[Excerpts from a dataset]
=======
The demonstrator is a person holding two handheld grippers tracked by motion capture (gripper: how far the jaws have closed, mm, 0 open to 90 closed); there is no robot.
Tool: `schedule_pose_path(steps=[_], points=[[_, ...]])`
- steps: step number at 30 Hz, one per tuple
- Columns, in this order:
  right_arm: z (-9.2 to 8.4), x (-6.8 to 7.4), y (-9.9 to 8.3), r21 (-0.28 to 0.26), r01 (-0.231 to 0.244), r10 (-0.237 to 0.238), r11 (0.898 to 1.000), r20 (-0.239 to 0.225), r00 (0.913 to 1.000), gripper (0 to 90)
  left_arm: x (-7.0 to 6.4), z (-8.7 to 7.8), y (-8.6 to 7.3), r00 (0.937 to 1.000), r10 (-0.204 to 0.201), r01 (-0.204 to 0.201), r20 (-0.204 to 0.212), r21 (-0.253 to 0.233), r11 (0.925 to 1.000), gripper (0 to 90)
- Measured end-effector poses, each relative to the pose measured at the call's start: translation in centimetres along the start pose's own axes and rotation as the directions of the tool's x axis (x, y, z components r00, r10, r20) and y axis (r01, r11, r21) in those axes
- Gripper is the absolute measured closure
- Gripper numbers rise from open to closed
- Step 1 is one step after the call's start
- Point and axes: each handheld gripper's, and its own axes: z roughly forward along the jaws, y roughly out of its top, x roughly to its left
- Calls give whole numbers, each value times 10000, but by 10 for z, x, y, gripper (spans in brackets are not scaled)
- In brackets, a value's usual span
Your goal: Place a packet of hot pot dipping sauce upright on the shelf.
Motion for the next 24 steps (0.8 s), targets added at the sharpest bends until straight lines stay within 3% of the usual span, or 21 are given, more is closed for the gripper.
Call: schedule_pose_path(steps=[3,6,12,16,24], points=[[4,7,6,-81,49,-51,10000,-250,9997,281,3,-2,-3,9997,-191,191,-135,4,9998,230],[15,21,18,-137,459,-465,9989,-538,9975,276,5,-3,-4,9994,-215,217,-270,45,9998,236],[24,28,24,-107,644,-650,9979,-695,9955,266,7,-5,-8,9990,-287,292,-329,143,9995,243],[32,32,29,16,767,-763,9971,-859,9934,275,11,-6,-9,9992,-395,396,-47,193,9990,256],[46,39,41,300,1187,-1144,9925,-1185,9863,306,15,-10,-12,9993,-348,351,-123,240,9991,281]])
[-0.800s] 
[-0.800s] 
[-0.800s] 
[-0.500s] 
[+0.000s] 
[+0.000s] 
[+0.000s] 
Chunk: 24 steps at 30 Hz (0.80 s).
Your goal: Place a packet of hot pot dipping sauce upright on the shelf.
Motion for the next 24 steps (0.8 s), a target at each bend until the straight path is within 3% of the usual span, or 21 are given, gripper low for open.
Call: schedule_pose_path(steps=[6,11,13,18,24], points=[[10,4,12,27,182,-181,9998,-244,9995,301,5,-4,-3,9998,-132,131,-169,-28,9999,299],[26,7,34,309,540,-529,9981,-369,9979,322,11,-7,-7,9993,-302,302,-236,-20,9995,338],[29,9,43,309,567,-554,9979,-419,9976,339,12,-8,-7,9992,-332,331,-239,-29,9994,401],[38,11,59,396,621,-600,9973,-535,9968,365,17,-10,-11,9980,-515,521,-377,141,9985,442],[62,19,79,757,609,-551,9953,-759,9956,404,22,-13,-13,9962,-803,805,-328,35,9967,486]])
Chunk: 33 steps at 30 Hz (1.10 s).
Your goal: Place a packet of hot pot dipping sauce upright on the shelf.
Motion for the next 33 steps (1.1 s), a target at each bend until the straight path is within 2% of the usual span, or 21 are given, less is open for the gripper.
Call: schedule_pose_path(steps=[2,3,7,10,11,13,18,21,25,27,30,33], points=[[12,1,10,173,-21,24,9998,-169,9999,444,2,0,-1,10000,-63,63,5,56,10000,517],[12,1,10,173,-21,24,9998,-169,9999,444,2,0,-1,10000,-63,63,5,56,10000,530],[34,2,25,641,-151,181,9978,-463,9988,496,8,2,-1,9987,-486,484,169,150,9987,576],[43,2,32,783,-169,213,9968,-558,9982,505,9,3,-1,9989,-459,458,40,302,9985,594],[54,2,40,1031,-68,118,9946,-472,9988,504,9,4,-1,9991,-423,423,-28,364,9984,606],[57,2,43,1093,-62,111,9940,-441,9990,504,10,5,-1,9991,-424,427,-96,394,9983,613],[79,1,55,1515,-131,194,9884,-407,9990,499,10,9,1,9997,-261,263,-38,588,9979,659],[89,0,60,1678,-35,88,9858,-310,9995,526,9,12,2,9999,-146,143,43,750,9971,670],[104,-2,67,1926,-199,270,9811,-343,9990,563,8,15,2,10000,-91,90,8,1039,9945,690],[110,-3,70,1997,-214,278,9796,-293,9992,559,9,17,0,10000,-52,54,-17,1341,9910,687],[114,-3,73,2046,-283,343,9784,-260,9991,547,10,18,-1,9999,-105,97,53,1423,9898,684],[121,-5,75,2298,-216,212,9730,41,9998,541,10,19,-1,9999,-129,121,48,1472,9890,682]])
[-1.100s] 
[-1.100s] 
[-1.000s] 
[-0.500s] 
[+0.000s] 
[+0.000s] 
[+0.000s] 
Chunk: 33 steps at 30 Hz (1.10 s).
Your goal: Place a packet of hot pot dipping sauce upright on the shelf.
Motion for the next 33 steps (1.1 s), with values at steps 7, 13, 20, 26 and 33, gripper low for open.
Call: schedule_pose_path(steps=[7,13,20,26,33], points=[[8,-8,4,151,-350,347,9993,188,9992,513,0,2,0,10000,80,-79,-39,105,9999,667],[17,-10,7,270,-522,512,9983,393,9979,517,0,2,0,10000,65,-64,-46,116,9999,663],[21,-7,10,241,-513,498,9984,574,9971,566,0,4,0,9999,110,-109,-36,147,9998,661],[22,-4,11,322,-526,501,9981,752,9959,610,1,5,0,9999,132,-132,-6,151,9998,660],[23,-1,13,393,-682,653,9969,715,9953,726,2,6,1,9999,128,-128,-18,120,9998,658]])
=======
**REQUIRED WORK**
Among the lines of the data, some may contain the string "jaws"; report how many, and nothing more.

**YOUR RESPONSE**
2